Americans are told that the Middle East peace talks between Israel and Palestinians are dead. That appears true for the moment, but it cannot be for the long run — unless the two parties, the United States, and the rest of the world are prepared to continue living in a climate of unrest, with the threat of war hanging over their heads.
If the talks are done for now, their demise is a setback for President Obama and Secretary of State John Kerry, who has devoted endless hours and miles to working with both sides, which have been in conflict since 1948.
Mr. Obama launched his effort in 2009, after his first-term election. His first attempt failed when Israel did not stop expanding settlements in the West Bank, and Palestinians refused to continue talks unless it did.
Hillary Clinton, Mr. Obama’s first secretary of State, declined to become actively involved in the peacemaking process, understanding the political risks to her that it entailed. Mr. Kerry, however, tackled the problem head on.
This most recent effort flopped when Israeli refused to free Palestinian prisoners. Palestinians responded by seeking membership in 15 international organizations and reunifying Hamas in Gaza with Fatah in the West Bank. As a result, Israeli Prime Minister Benjamin Netanyahu declared the talks dead.

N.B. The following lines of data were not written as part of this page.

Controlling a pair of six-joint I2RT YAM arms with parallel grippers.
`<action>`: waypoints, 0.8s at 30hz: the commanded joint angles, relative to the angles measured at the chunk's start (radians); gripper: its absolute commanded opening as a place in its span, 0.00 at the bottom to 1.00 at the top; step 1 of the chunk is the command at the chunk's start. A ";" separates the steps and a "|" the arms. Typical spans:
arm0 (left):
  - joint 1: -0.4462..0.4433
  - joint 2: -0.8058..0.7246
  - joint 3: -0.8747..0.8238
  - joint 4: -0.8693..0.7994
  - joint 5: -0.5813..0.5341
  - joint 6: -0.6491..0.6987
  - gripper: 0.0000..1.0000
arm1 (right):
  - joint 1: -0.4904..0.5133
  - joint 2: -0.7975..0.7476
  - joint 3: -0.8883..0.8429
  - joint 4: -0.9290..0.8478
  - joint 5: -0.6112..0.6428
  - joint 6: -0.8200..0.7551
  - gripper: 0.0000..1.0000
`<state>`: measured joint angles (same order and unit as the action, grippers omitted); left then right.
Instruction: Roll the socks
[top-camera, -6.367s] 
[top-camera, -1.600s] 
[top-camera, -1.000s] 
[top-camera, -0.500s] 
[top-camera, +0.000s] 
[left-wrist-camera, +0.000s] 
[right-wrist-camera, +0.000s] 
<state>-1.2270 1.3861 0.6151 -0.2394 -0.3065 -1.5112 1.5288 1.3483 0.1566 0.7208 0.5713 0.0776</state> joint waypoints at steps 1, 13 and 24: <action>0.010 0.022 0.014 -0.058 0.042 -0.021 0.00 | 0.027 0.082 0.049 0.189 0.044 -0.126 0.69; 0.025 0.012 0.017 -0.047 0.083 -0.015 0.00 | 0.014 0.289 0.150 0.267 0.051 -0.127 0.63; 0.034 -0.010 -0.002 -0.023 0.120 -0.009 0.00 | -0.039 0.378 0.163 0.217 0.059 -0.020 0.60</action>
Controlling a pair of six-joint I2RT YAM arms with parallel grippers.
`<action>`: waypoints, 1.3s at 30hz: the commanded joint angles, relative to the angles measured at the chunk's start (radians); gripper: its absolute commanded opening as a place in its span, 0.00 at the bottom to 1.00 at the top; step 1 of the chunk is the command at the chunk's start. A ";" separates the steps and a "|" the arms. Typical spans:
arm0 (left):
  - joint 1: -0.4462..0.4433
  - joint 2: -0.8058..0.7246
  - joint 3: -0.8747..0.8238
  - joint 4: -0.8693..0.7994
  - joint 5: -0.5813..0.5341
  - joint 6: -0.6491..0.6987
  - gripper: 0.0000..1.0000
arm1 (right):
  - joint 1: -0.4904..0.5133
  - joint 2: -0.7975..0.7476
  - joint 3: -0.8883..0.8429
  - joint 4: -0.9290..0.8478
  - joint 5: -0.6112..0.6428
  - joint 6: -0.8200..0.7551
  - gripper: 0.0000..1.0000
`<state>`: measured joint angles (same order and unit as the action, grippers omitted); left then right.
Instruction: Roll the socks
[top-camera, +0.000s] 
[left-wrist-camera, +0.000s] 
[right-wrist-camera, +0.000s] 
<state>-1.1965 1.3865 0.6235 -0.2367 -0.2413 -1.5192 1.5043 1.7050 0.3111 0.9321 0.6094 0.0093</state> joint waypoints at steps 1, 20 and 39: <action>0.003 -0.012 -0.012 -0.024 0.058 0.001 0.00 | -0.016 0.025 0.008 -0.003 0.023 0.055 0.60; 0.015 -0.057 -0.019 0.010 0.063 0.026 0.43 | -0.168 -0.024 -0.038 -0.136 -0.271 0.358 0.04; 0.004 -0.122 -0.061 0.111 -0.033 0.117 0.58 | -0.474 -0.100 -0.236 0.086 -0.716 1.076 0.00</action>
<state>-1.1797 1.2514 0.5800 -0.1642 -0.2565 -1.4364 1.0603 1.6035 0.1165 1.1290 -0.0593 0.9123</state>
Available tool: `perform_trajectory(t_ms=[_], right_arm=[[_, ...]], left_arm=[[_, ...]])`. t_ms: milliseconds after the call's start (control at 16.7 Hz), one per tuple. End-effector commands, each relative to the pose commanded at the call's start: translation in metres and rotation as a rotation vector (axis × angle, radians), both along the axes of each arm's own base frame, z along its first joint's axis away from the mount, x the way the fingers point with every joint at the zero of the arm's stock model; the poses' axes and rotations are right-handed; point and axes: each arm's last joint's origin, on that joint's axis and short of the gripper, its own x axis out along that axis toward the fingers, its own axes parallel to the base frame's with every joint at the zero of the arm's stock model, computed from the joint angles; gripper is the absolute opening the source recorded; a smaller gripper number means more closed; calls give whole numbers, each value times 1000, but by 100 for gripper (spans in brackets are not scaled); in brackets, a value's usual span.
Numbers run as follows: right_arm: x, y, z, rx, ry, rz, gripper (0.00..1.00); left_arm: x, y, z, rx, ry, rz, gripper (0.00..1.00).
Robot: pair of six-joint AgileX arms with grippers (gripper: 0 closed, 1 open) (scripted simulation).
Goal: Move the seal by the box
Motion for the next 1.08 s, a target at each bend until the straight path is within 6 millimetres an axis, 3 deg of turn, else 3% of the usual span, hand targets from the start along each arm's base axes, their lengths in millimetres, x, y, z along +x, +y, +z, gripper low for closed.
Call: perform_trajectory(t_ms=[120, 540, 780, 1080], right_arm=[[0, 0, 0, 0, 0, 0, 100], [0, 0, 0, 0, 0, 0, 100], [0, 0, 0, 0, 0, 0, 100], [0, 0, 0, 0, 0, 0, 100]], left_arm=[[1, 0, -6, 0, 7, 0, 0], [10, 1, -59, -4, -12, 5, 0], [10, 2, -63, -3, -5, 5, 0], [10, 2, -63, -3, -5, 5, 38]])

Hostility remains. Israel can’t maintain a democratic Jewish state without dealing with its growing Muslim and Christian Arab minority. Palestinians seek a self-governing homeland for their 11 million people in the West Bank, Gaza, Israel, and other Mideast countries. Possibilities of violence continue in the form of a third Palestinian uprising or in cross-border conflict between Israel and its Arab neighbors.
Any suggestion of relief from the tension in the talks through their current stall is deceptive. The much bigger and deadly problem remains.